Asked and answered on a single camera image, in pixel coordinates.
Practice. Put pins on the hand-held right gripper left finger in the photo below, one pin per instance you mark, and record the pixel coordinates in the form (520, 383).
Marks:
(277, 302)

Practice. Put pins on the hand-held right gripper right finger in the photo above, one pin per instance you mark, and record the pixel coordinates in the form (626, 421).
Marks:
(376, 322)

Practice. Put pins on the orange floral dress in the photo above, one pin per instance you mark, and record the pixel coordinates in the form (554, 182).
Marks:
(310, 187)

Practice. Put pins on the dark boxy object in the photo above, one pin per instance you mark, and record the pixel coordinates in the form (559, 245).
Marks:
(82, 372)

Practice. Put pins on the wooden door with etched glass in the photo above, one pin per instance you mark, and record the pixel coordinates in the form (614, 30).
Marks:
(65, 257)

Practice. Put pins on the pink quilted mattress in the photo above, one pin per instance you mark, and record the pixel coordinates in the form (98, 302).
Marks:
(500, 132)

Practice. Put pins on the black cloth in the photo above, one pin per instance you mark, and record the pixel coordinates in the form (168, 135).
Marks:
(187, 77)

* [EXERCISE PROMPT]: Reproduce all the records, exactly and in full.

* [TASK SOLUTION]:
Asked and answered on a single camera image, in pixel coordinates.
Practice. Put pins on the hand-held right gripper left finger in the photo below, one pin per instance you mark, and record the pixel coordinates in the form (520, 383).
Marks:
(277, 302)

Practice. Put pins on the hand-held right gripper right finger in the photo above, one pin per instance you mark, and record the pixel coordinates in the form (626, 421).
Marks:
(376, 322)

Practice. Put pins on the orange floral dress in the photo above, one pin per instance you mark, and record the pixel coordinates in the form (554, 182).
Marks:
(310, 187)

Practice. Put pins on the dark boxy object in the photo above, one pin per instance you mark, and record the pixel coordinates in the form (559, 245).
Marks:
(82, 372)

Practice. Put pins on the wooden door with etched glass in the photo above, one pin per instance you mark, and record the pixel coordinates in the form (614, 30).
Marks:
(65, 257)

Practice. Put pins on the pink quilted mattress in the photo above, one pin per instance you mark, and record the pixel coordinates in the form (98, 302).
Marks:
(500, 132)

Practice. Put pins on the black cloth in the photo above, one pin per instance you mark, and record the pixel coordinates in the form (168, 135).
Marks:
(187, 77)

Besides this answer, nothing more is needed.